--- Record set ---
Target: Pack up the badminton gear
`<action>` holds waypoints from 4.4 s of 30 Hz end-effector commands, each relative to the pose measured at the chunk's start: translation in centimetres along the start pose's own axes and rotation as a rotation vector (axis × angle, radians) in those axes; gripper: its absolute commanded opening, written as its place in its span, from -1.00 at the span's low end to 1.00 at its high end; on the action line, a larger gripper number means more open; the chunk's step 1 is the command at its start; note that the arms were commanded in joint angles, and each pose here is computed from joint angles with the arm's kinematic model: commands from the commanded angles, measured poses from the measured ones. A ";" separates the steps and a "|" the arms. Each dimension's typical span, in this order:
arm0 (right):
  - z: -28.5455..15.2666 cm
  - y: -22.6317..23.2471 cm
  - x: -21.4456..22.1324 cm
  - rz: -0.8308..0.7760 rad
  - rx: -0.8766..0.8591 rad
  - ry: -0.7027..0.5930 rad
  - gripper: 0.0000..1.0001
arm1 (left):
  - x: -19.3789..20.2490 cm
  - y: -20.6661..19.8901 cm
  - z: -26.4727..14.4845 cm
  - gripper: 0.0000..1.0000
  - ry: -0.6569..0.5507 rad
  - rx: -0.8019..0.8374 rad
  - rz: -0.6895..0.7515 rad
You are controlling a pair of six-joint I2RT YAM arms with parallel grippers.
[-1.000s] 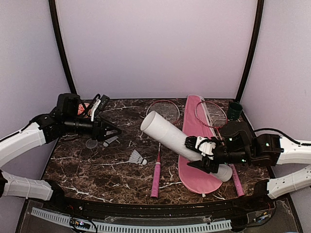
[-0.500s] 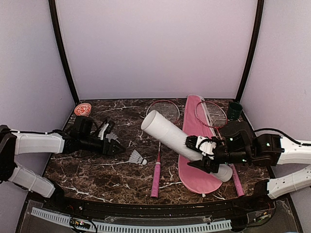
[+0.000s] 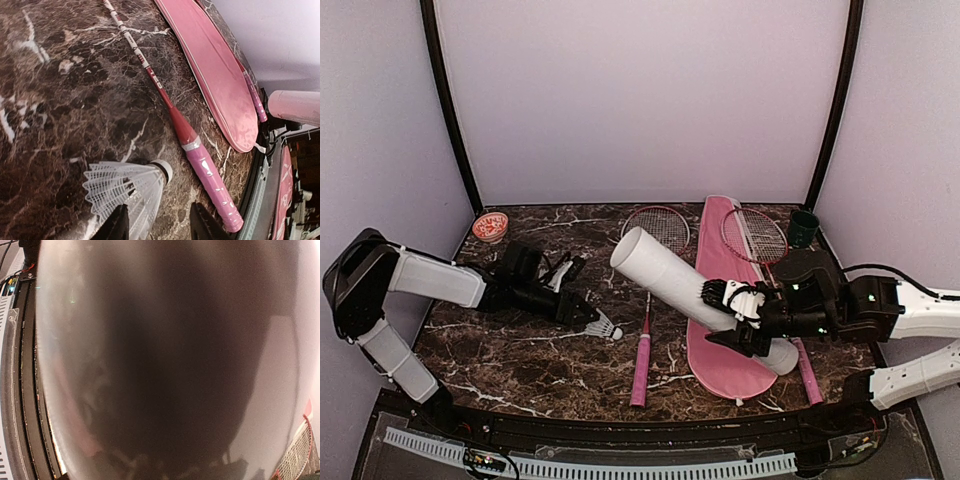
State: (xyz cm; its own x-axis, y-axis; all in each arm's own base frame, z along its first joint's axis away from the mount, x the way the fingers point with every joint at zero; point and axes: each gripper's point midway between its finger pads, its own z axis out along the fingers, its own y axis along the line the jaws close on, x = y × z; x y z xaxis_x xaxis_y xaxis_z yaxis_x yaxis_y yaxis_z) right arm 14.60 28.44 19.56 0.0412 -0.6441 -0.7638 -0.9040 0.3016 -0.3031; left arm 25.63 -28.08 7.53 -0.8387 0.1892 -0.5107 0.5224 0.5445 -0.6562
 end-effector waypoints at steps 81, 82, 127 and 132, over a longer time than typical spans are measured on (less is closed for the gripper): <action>-0.1 -1.0 -2.7 0.023 0.039 -0.082 -0.42 | -4.9 -28.9 -12.3 0.65 -0.068 0.355 0.739; -0.1 -1.0 -2.7 0.023 0.037 -0.083 -0.42 | -4.8 -28.8 -12.0 0.66 -0.060 0.345 0.745; 0.2 -1.0 -2.4 0.028 0.045 -0.073 -0.42 | -14.2 -12.3 -17.5 0.45 -0.284 -0.234 0.255; 0.0 -1.1 -2.4 0.031 0.048 -0.075 -0.42 | -13.4 -3.3 -16.3 0.53 -0.158 -0.607 0.159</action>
State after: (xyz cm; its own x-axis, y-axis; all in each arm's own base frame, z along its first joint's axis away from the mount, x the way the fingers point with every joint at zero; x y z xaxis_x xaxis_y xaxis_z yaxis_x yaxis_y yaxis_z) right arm 15.18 29.01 19.21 0.0313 -0.6508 -0.7586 -0.8953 0.3192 -0.3107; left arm 30.40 -23.17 30.83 -0.5965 0.1625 -0.7860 0.6132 0.7242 -0.3155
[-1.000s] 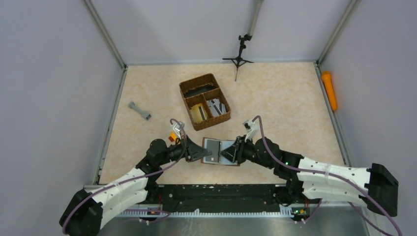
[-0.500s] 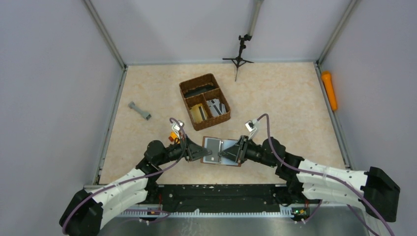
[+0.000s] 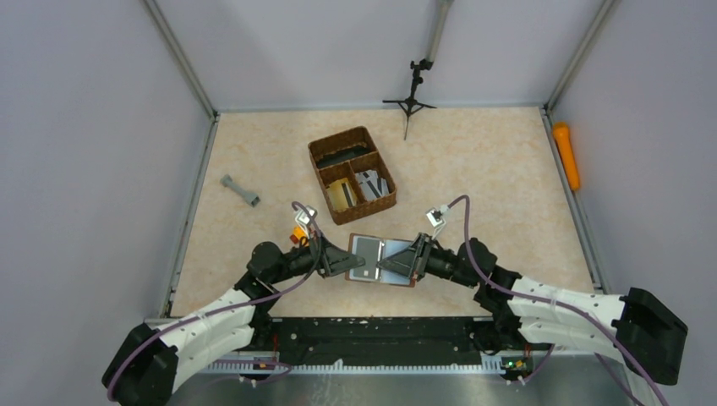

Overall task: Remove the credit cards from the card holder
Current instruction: Remove the credit card from the card holder.

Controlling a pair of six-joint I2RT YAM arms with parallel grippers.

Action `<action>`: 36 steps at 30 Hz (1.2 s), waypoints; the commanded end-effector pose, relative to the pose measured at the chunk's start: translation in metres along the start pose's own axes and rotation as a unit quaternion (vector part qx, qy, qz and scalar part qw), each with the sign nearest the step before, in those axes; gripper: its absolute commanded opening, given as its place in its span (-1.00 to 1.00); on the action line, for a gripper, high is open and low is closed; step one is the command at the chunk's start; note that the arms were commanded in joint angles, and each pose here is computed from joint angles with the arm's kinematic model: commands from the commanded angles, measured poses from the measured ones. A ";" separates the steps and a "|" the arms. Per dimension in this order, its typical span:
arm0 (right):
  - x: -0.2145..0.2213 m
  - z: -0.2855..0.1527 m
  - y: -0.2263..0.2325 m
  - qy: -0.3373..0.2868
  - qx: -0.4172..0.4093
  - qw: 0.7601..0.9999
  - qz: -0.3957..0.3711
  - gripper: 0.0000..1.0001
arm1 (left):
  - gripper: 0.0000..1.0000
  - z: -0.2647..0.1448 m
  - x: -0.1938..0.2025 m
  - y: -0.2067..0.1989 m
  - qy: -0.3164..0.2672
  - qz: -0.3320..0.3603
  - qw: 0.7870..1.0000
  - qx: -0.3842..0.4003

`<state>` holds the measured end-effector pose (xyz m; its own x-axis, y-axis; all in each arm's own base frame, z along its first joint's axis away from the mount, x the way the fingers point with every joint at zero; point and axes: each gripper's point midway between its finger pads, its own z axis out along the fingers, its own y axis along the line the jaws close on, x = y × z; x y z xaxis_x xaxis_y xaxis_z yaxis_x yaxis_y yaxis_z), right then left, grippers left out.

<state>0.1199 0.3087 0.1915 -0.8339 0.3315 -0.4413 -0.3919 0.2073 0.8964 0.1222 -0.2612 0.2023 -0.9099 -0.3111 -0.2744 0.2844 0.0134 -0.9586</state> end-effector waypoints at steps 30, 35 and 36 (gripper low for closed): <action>-0.015 -0.013 0.001 -0.011 0.009 1.000 -0.010 -0.60 | -0.67 0.001 -0.004 -0.020 -0.020 0.029 0.999 0.034; -0.016 -0.011 0.021 -0.008 -0.038 0.999 -0.013 -0.28 | -0.68 0.003 -0.002 -0.020 -0.010 0.024 0.999 0.038; -0.016 -0.010 0.023 -0.008 -0.042 0.999 -0.013 -0.26 | -0.68 0.004 -0.002 -0.020 -0.008 0.023 0.999 0.038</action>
<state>0.1218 0.2937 0.1914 -0.8364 0.3291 -0.4384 -0.3796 0.2292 0.8963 0.1232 -0.2624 0.1977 -0.9048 -0.3312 -0.2678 0.2742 0.0282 -0.9613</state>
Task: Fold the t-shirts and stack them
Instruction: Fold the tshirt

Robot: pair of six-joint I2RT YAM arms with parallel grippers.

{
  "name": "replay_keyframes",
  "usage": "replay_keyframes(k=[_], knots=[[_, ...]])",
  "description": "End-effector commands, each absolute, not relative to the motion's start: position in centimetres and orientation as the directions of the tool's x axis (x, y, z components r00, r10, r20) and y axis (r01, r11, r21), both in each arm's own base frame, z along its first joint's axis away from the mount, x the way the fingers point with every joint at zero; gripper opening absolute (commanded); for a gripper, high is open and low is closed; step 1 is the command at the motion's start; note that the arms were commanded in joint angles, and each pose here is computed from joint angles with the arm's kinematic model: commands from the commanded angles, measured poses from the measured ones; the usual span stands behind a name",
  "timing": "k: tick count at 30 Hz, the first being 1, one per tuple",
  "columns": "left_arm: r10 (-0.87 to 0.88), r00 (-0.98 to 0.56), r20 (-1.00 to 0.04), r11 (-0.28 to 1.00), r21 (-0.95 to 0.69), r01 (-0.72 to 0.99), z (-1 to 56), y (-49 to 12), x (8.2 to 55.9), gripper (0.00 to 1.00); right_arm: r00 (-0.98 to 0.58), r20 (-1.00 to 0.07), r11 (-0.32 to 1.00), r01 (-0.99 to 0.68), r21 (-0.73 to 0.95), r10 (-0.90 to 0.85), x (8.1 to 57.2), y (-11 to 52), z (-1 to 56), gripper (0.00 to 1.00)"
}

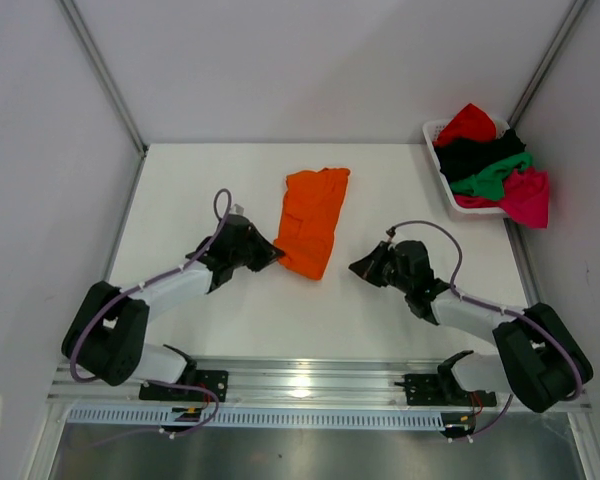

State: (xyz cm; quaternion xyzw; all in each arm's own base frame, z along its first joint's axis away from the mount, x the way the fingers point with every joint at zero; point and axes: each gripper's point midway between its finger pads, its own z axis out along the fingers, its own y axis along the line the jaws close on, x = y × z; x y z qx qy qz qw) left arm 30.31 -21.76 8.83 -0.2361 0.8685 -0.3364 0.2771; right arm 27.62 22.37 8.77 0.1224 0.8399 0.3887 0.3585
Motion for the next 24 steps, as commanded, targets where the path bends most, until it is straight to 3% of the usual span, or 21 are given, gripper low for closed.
replay_keyframes(k=[1,9,11,15,19,24], knots=[[-0.576,-0.734,-0.360,0.673,-0.719,-0.176,10.9,-22.3,33.0,0.01,-0.684,-0.555,0.652,-0.152,0.743,0.474,30.8,23.2,11.6,0.00],[-0.566,-0.748,-0.348,0.672,-0.720,-0.174,11.1,-22.9,33.5,0.01,-0.708,-0.502,0.599,-0.139,0.789,0.496,32.0,24.7,12.3,0.00],[-0.563,-0.749,-0.349,0.675,-0.717,-0.173,11.0,-22.9,33.5,0.01,-0.718,-0.486,0.565,-0.156,0.810,0.498,31.6,25.2,12.8,0.09],[-0.562,-0.750,-0.348,0.673,-0.719,-0.171,11.0,-23.0,33.6,0.01,-0.723,-0.445,0.490,-0.168,0.855,0.529,29.9,25.4,13.6,0.37],[-0.561,-0.750,-0.349,0.674,-0.719,-0.169,11.1,-23.0,33.6,0.01,-0.745,-0.389,0.405,-0.174,0.898,0.542,28.2,25.9,14.7,0.46],[-0.562,-0.750,-0.349,0.676,-0.716,-0.173,10.9,-22.9,33.6,0.01,-0.762,-0.242,0.280,-0.083,0.956,0.601,25.0,26.8,14.3,0.52]])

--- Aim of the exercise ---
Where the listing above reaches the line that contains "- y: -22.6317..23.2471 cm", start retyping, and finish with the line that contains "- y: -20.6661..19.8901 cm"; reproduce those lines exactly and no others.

--- Solution for this problem ---
  - y: -22.6317..23.2471 cm
  - x: -21.4456..22.1324 cm
  - rz: -0.8308..0.7760 rad
  - rx: -0.8766..0.8591 rad
  - ry: -0.7027..0.5930 rad
  - gripper: 0.0000..1.0001
arm1 (left):
  - x: -19.3789..20.2490 cm
  - y: -20.6661..19.8901 cm

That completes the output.